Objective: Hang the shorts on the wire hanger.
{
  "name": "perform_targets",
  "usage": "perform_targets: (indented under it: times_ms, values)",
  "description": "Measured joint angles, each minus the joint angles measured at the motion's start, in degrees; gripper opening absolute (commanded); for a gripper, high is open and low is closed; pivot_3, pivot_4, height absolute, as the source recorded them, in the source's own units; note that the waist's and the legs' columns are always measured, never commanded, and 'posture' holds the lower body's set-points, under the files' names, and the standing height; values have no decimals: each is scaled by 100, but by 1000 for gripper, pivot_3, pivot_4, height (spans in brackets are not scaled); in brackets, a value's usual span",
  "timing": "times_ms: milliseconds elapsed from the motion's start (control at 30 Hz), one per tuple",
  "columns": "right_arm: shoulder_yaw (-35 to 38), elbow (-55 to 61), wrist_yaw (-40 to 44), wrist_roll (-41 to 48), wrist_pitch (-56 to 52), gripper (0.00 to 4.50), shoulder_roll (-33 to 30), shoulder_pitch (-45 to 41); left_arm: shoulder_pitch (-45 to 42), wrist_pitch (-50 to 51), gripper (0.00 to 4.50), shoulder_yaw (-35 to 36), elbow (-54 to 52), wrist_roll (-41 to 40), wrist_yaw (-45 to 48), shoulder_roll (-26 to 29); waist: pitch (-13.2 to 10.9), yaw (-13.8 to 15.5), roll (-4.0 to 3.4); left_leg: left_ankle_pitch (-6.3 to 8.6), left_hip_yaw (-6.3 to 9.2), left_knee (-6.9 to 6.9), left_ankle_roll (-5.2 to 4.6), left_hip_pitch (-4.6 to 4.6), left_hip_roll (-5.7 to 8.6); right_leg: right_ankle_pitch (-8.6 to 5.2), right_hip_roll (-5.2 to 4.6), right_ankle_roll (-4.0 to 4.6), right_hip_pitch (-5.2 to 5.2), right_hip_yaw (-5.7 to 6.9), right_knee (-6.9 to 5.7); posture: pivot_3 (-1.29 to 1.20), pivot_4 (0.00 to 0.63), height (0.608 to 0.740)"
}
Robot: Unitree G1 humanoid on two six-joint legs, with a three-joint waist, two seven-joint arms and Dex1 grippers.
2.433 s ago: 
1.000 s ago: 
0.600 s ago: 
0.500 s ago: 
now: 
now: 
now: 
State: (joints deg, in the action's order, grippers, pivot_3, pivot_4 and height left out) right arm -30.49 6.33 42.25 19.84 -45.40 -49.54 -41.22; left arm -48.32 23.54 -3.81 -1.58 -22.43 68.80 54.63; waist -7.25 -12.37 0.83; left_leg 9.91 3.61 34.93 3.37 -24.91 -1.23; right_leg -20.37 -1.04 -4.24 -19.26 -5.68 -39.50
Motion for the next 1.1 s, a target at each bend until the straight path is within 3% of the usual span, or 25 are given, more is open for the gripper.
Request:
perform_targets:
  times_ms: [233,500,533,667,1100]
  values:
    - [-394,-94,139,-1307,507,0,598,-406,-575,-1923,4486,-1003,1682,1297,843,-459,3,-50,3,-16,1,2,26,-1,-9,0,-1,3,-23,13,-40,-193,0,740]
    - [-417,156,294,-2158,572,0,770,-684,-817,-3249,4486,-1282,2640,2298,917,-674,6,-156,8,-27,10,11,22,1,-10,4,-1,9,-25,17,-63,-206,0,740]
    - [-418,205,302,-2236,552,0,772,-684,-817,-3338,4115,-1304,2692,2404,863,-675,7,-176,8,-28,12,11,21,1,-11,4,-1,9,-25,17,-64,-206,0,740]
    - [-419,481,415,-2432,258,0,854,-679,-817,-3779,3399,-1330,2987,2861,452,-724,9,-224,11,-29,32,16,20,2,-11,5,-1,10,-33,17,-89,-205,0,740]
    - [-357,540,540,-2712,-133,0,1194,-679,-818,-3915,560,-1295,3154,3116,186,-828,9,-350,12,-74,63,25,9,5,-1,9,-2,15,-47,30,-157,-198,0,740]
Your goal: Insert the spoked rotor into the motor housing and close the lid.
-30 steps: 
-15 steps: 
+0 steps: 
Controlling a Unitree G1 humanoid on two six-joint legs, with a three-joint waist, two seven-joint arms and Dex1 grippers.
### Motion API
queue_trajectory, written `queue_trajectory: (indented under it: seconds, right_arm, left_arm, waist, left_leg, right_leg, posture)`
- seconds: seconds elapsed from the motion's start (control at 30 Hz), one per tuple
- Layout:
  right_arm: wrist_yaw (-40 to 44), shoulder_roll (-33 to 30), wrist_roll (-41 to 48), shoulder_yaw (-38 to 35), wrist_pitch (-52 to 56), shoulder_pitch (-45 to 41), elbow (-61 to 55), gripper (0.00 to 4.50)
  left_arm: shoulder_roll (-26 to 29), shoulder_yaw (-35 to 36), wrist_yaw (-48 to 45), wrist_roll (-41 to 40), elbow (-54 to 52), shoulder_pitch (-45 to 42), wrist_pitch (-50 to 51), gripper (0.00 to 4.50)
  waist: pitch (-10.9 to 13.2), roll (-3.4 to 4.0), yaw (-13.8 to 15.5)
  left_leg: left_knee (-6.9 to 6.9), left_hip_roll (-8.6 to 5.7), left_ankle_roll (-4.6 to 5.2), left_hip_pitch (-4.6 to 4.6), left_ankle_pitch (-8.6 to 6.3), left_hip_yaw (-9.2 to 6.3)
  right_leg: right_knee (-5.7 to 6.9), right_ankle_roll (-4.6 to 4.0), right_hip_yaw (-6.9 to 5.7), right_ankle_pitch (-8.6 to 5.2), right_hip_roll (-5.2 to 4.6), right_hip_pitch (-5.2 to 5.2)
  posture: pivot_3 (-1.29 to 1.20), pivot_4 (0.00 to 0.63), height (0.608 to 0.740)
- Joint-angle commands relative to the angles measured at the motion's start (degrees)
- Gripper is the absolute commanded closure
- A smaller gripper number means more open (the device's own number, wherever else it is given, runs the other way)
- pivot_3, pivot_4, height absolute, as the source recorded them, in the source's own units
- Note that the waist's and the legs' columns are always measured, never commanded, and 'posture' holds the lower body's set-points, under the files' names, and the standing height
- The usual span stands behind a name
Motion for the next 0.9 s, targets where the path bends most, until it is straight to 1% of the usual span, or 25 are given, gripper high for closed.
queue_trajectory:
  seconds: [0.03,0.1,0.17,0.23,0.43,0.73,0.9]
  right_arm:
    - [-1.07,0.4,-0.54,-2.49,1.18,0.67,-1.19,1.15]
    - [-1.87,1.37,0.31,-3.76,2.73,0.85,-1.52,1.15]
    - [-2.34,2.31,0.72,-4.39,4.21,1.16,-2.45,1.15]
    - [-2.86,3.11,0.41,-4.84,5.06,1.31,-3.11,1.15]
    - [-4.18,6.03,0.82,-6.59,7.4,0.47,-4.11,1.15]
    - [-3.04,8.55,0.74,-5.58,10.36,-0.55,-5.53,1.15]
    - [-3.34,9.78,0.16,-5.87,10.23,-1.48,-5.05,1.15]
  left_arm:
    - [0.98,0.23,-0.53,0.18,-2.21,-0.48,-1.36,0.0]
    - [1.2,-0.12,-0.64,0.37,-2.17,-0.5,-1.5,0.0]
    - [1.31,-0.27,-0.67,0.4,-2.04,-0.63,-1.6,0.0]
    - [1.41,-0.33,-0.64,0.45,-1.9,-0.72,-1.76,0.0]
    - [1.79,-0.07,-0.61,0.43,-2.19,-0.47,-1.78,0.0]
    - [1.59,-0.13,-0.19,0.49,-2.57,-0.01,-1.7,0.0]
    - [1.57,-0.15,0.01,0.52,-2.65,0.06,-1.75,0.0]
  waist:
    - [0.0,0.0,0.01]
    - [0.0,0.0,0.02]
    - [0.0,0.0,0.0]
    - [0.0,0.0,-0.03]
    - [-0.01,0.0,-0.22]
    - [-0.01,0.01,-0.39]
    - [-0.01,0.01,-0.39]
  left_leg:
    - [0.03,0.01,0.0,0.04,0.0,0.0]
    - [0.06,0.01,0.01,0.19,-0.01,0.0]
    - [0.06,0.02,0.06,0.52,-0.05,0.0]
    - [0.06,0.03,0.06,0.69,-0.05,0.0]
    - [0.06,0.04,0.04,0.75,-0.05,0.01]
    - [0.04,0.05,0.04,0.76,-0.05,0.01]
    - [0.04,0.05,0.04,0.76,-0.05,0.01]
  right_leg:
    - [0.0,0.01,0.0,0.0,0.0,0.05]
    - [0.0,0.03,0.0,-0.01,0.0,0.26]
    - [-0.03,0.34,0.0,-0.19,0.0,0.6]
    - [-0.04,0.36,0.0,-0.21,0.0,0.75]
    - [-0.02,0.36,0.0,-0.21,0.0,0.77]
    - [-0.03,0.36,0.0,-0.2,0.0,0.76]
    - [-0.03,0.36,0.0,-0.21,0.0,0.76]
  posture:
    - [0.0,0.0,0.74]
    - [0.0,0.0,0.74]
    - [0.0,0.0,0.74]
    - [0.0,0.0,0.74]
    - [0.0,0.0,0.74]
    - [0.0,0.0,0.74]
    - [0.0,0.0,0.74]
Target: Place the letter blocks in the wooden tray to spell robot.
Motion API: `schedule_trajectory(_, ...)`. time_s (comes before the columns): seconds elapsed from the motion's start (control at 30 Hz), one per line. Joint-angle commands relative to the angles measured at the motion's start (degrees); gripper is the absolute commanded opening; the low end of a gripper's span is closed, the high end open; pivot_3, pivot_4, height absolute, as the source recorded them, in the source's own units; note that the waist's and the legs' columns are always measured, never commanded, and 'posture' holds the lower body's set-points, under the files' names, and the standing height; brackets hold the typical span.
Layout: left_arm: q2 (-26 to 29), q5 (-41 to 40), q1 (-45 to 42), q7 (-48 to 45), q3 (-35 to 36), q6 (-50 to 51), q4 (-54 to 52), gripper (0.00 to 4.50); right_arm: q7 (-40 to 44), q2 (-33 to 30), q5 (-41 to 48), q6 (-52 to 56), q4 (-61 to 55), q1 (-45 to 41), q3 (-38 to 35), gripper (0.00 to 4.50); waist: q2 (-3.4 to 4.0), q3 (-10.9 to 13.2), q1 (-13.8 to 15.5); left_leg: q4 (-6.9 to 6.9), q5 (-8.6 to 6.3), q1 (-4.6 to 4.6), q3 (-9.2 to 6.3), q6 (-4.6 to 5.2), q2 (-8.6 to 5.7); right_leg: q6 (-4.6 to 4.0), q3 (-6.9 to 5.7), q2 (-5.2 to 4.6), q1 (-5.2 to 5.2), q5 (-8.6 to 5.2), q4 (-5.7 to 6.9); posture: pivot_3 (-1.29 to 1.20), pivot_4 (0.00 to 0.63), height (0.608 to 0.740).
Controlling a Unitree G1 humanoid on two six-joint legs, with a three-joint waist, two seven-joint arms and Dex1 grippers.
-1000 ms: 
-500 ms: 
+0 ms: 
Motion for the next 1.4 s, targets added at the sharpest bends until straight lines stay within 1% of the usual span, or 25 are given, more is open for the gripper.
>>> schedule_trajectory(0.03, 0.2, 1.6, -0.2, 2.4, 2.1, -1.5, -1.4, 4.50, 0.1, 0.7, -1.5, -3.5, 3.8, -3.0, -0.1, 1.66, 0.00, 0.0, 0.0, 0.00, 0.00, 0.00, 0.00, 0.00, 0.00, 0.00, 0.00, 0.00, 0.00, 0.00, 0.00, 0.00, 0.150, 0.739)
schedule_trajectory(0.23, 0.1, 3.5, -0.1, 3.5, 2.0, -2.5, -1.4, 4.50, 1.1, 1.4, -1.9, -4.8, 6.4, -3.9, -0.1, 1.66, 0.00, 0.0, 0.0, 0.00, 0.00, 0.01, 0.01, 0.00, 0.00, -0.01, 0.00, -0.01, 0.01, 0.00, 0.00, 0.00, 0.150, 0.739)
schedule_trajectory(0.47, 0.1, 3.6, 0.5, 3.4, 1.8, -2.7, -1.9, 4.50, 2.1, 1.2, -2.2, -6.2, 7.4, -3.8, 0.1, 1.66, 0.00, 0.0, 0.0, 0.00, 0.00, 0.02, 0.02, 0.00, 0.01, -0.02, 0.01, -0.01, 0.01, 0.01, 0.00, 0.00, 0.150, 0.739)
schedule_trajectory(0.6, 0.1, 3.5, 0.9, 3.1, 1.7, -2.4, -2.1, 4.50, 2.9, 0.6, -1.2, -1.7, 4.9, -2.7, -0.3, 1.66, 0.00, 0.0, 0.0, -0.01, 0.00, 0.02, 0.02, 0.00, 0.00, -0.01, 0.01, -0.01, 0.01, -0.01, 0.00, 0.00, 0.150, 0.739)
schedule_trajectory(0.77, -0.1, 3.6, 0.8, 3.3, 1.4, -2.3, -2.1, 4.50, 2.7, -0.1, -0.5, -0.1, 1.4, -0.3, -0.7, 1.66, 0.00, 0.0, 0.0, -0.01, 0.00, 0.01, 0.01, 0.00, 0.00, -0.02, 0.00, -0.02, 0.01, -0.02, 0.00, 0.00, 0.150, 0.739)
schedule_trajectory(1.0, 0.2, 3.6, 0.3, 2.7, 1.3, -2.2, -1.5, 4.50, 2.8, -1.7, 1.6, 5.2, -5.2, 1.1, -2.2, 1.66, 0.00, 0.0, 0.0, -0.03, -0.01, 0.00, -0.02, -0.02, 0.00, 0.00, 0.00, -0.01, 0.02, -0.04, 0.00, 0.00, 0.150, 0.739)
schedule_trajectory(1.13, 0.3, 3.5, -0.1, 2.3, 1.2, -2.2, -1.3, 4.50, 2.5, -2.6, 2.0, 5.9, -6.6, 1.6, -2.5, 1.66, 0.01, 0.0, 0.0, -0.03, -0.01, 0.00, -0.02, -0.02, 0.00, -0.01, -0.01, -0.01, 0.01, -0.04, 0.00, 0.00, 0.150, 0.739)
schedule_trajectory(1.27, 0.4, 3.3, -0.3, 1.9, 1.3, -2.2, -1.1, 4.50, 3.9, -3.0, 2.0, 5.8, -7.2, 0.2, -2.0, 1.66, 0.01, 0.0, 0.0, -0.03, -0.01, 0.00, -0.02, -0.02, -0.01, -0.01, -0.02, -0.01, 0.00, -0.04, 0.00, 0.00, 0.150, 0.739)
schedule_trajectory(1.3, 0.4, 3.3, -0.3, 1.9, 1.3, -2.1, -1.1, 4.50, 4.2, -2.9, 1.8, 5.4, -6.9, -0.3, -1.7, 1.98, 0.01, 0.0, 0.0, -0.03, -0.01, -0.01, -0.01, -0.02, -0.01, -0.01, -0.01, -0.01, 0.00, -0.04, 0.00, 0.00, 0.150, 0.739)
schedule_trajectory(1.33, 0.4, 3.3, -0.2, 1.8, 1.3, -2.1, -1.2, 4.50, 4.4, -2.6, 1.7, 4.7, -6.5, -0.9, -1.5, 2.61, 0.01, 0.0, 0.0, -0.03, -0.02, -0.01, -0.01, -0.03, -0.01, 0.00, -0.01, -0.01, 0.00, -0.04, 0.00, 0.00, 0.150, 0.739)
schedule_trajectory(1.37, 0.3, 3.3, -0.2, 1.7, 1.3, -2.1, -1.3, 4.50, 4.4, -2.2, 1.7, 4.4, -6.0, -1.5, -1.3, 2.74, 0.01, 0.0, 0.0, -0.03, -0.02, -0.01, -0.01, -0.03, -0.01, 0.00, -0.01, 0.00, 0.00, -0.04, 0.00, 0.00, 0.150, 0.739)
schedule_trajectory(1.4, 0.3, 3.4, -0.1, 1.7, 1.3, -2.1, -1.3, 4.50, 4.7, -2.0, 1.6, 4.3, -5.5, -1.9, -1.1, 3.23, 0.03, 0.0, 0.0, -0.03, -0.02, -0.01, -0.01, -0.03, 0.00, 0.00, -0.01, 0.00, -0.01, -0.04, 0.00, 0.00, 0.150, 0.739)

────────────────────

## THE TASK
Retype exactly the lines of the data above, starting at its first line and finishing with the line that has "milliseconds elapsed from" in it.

## PROBLEM SOLUTION
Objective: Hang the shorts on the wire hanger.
{
  "name": "perform_targets",
  "usage": "perform_targets: (indented under it: times_ms, values)",
  "description": "Measured joint angles, each minus the joint angles measured at the motion's start, in degrees; gripper opening absolute (commanded); for a gripper, high is open and low is closed; pivot_3, pivot_4, height absolute, as the source recorded them, in the source's own units; note that the waist's and the legs' columns are always measured, never commanded, and 'posture' holds the lower body's set-points, under the files' names, and the standing height; values have no decimals: each is scaled by 100, but by 1000 for gripper, pivot_3, pivot_4, height (spans in brackets are not scaled); in brackets, a value's usual span",
  "timing": "times_ms: milliseconds elapsed from the motion's start (control at 30 Hz), one per tuple",

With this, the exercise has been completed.